Task details
Nothing but the lines from the one with "Per instance: inside" down to the one with "62 188 L 99" should be returned, exactly and with both ends included, from the material below.

Records for the task
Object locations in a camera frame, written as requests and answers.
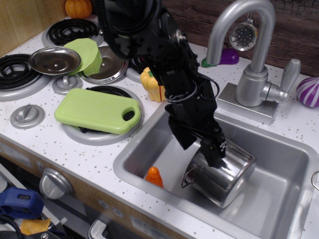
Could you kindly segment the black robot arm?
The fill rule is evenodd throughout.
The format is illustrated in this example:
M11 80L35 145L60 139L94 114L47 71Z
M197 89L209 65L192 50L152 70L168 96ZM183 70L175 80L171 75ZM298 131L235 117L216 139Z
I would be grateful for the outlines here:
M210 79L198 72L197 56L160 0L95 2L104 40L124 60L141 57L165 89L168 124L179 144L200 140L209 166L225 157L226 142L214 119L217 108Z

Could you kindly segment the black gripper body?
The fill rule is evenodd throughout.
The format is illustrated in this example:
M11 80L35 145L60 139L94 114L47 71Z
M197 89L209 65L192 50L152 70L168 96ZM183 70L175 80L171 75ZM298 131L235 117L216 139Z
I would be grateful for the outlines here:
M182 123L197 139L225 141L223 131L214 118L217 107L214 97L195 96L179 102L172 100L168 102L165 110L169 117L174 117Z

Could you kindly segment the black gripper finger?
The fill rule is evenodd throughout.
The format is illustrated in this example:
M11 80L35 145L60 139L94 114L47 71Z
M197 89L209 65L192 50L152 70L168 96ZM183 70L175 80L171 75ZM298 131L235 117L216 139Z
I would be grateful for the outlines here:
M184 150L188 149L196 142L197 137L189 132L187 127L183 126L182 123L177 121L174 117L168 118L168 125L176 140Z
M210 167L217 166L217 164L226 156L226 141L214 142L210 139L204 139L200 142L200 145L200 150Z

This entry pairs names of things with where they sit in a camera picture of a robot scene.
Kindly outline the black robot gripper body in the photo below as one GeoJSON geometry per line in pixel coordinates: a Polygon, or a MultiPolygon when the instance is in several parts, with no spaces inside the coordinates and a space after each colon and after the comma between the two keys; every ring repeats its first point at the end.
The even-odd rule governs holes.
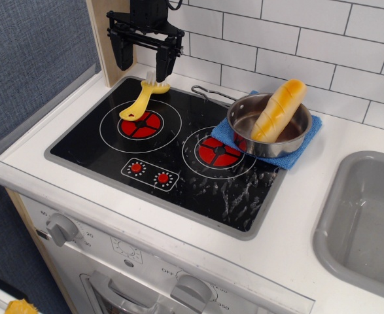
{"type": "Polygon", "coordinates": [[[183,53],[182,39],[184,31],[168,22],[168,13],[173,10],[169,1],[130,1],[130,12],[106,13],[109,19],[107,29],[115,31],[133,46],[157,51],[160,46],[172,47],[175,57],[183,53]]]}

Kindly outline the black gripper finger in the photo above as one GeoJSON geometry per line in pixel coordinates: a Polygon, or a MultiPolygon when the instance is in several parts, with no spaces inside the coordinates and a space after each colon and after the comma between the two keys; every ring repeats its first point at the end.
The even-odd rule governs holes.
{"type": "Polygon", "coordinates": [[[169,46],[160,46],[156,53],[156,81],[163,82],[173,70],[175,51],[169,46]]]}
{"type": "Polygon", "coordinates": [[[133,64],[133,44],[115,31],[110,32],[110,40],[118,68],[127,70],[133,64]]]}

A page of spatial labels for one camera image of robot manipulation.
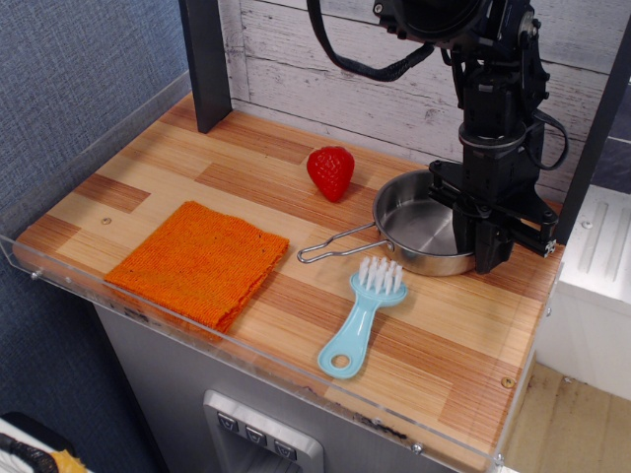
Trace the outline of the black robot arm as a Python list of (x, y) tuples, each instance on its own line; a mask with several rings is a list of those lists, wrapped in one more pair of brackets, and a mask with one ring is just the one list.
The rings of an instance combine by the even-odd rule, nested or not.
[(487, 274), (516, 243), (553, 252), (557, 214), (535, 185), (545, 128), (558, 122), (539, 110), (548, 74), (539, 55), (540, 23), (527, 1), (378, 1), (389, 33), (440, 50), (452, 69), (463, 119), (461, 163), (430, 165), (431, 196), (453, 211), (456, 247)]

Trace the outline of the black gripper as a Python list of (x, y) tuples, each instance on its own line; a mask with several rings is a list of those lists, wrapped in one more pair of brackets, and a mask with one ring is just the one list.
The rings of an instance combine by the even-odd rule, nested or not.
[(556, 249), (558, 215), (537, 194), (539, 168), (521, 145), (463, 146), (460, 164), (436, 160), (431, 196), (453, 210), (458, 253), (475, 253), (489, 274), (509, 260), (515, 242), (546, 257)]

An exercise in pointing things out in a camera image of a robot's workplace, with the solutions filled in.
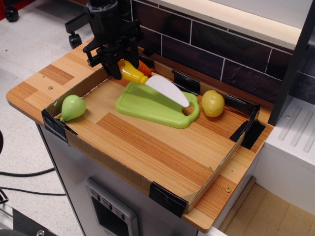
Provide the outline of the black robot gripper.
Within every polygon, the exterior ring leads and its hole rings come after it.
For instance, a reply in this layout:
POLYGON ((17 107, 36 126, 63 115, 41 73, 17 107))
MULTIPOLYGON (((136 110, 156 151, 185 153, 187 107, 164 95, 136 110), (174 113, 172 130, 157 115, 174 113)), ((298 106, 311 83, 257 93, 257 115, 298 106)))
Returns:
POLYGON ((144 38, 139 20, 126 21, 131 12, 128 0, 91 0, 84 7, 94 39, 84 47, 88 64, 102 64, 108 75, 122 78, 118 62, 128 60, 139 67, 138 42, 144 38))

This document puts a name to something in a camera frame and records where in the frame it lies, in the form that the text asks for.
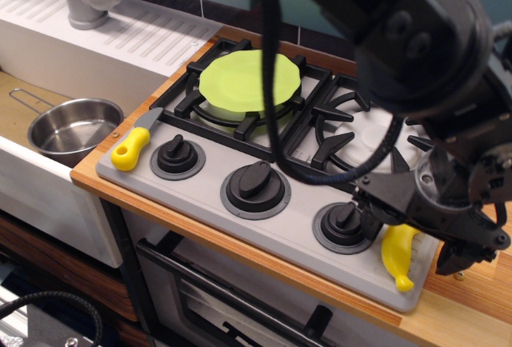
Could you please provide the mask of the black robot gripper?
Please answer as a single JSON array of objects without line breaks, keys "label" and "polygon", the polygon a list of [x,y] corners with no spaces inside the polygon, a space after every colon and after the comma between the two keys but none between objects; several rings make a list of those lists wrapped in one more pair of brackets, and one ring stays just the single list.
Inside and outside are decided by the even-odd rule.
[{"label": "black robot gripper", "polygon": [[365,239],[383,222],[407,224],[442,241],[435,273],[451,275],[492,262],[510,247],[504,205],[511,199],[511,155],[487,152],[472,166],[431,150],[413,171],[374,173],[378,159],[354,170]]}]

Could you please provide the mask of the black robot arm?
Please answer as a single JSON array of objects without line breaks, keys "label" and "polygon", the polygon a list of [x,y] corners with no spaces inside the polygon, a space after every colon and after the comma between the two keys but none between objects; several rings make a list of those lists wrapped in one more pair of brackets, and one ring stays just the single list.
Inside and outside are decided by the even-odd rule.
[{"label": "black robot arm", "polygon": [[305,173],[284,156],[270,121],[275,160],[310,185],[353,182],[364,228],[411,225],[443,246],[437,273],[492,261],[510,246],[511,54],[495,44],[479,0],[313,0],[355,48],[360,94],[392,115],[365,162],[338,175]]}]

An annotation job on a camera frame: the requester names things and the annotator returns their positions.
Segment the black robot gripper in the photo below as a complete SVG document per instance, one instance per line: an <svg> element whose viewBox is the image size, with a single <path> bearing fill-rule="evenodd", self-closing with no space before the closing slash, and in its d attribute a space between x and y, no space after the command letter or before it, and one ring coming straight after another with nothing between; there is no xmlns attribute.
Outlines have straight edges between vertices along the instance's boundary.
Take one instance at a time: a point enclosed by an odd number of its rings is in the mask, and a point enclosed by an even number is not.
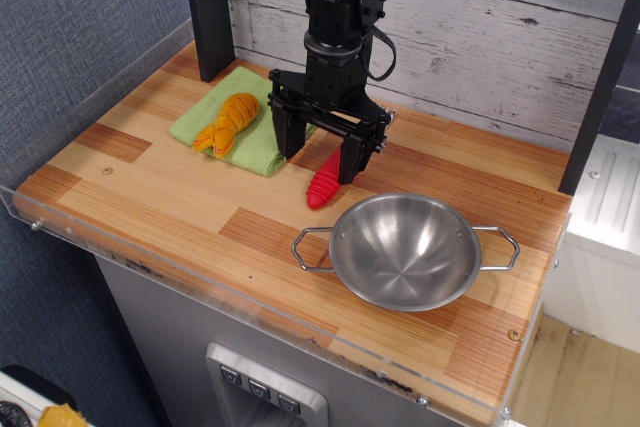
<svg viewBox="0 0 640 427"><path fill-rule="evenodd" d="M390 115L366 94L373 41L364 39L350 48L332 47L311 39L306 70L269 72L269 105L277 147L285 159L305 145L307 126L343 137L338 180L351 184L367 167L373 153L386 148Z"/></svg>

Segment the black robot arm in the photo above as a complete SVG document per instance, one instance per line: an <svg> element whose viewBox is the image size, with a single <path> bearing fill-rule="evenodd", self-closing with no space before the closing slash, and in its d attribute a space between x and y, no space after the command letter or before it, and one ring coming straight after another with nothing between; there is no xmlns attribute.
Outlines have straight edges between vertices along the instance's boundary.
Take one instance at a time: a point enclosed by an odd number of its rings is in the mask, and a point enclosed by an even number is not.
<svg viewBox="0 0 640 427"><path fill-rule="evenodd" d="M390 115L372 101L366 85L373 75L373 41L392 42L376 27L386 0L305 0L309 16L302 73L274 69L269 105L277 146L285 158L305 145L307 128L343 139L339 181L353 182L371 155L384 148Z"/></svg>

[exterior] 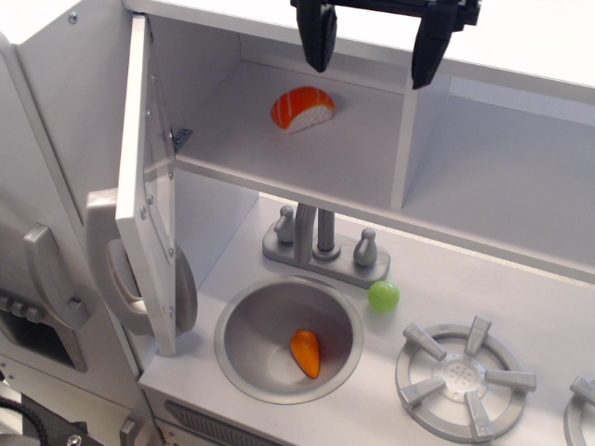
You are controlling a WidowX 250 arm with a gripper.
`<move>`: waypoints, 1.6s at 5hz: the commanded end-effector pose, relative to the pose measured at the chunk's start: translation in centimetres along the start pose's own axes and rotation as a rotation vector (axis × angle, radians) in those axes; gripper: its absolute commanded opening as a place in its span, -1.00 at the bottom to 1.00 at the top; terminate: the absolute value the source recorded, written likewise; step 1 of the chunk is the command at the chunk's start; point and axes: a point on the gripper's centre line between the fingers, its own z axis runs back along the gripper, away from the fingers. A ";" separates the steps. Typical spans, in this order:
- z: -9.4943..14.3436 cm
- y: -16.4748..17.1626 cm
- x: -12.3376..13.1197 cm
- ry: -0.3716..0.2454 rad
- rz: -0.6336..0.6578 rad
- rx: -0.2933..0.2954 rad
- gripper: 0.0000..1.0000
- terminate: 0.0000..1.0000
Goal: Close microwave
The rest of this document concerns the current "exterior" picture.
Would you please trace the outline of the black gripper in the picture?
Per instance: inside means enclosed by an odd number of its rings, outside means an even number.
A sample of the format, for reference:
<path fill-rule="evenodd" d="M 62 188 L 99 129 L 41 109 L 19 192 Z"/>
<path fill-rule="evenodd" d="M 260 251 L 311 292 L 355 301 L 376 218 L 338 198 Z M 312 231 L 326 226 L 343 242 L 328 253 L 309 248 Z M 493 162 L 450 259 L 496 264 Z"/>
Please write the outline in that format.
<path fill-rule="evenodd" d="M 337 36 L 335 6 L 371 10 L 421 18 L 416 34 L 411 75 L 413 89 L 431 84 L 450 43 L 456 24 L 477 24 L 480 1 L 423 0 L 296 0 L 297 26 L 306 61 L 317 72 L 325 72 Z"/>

Result for this exercise
Per instance: inside means enclosed by an odd number of its rings, outside means an even number.
A sample of the format, for reference:
<path fill-rule="evenodd" d="M 62 188 L 99 129 L 41 109 L 19 192 Z"/>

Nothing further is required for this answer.